We were even able to downgrade our cloud servers to smaller instances, literally.
I wish .NET was more popular among startups, if only C# could get rid of the "enterpisey" stigma.
We were even able to downgrade our cloud servers to smaller instances, literally.
I wish .NET was more popular among startups, if only C# could get rid of the "enterpisey" stigma.
There are plenty of real issues that are not the enterprise stigma.
I built a backend web api this year with it and C# is fantastic. EF Core is truly one of the best ORMs I've ever used. That said, I regret that decision and won't be using it again for any new projects.
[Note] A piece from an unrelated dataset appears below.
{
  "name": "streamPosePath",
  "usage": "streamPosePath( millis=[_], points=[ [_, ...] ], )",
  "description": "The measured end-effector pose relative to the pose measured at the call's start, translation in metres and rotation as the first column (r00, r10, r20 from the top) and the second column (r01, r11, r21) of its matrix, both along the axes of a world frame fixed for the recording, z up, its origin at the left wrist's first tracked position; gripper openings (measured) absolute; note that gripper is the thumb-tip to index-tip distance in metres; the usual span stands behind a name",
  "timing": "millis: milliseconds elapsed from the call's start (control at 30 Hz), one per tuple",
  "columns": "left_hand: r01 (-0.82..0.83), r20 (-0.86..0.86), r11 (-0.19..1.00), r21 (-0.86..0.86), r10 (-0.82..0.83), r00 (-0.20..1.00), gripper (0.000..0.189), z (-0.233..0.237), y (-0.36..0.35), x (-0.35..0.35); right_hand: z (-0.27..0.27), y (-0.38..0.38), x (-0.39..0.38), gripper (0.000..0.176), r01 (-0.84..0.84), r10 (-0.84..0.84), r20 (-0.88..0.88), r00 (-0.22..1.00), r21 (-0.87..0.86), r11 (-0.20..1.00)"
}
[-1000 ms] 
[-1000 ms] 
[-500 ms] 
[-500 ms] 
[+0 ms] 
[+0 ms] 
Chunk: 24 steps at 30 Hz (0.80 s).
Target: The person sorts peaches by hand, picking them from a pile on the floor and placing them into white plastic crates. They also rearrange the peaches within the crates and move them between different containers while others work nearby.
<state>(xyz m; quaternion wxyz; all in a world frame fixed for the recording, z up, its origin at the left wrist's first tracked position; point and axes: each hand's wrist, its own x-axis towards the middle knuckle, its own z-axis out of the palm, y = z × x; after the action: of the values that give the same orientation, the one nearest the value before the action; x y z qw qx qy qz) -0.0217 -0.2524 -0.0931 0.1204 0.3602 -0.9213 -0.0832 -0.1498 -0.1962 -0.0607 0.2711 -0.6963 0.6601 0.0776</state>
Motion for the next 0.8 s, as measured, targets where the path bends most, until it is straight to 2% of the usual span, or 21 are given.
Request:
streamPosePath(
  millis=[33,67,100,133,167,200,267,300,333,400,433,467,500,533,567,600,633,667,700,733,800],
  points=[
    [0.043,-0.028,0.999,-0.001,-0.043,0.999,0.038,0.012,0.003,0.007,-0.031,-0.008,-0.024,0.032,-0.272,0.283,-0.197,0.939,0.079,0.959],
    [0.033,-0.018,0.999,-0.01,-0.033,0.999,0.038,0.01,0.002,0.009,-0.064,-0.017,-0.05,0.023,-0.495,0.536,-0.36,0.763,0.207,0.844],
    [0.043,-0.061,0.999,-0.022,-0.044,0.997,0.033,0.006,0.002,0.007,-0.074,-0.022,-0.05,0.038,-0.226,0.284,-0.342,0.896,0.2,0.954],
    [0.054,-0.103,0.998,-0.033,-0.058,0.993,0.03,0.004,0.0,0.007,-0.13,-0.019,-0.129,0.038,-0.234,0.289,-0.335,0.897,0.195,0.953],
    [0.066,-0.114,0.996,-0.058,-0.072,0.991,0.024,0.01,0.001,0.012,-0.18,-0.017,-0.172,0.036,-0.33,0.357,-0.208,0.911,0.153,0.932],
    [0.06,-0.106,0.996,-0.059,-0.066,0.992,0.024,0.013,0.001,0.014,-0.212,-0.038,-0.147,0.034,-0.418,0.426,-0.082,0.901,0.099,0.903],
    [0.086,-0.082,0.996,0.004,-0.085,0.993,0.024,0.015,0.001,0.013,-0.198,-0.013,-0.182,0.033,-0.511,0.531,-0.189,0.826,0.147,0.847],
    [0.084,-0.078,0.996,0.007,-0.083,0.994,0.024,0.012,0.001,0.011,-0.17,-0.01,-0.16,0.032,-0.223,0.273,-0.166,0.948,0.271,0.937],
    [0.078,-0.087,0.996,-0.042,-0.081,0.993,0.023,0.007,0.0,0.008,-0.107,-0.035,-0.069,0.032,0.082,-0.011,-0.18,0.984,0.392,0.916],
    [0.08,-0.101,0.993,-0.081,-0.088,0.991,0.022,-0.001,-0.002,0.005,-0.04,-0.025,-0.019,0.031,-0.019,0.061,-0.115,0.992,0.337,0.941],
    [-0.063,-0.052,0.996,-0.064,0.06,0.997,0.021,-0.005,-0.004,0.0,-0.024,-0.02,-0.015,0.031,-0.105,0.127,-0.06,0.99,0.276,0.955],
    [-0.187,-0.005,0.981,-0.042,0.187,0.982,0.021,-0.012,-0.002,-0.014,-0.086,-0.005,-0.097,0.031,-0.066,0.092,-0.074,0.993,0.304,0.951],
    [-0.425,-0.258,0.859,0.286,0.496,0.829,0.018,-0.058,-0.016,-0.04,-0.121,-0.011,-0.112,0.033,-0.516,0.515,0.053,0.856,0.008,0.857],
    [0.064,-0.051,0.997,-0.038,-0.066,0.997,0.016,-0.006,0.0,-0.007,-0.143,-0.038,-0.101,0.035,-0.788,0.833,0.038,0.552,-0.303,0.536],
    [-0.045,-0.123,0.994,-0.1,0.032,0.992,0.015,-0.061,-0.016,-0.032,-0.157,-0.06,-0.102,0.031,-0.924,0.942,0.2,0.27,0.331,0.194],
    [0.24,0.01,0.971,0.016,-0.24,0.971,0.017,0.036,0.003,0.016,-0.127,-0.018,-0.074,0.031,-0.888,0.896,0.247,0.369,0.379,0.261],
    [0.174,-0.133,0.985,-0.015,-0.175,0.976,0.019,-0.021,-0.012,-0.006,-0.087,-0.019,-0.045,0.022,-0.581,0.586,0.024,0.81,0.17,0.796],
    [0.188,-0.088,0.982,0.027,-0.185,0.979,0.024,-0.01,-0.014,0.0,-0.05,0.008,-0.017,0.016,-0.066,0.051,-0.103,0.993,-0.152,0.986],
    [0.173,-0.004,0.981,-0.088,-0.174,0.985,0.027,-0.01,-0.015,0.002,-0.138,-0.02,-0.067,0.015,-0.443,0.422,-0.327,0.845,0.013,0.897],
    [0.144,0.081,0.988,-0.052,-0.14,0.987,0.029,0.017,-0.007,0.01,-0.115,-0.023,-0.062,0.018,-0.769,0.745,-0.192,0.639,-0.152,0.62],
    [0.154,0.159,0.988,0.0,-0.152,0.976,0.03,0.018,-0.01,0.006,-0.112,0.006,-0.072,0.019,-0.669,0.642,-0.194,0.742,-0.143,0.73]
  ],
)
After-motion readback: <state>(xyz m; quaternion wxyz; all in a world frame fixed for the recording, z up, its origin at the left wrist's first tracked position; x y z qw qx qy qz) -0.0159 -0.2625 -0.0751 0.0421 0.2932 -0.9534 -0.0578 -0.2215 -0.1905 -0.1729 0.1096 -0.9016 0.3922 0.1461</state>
Honestly it looks like Microsoft is distracted and doesn't really know what to do with .NET. Everywhere you look there are tons of half baked projects like Blazor, Identity or Kiota and progress in .NET is super slow. It's probably going to get worse now with all the AI crap.
I don't think Microsoft doesn't know what to do with .NET. I think it continues on a very logical and direct path. But they have no idea what to do with UI on any platform. Luckily they haven't even deprecated any of the existing options and on the web, at least, you have all the same options as every other platform.
While Blazor has some cool stuff built in, the cool stuff never felt worth the risk of building a product around it.
There is a market for front-end development that isn't steeped in the hell of actual front-end development. Blazor is almost the right idea but I think this incarnation is a dead end. Somebody needs to gather up all the pieces and figure it out for real.